» Task to carry out
For the data below, work out how many lines contain the word "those" and supply only that number.

» Dataset excerpt

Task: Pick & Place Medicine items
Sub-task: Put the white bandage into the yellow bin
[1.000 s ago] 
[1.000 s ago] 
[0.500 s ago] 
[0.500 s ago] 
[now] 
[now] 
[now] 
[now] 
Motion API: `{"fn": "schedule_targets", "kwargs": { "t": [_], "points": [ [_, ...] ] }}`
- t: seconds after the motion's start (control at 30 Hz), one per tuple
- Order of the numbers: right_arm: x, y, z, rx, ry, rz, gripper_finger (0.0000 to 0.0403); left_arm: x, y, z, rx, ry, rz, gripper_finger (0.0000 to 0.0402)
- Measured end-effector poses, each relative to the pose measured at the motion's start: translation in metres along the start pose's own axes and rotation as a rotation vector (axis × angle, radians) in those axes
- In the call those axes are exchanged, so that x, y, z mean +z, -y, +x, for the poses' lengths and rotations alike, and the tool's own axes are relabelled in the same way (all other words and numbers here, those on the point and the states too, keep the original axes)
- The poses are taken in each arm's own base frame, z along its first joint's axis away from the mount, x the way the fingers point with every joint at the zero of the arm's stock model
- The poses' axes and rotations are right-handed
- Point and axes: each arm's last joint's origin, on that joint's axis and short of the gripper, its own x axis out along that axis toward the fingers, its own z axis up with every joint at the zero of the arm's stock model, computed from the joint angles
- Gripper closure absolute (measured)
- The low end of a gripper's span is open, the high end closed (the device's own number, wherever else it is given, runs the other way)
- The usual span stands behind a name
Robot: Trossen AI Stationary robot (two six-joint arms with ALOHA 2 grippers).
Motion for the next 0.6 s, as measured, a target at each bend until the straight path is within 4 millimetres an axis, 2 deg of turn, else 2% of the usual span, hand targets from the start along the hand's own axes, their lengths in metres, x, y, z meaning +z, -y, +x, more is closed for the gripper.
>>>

» Answer to this task
2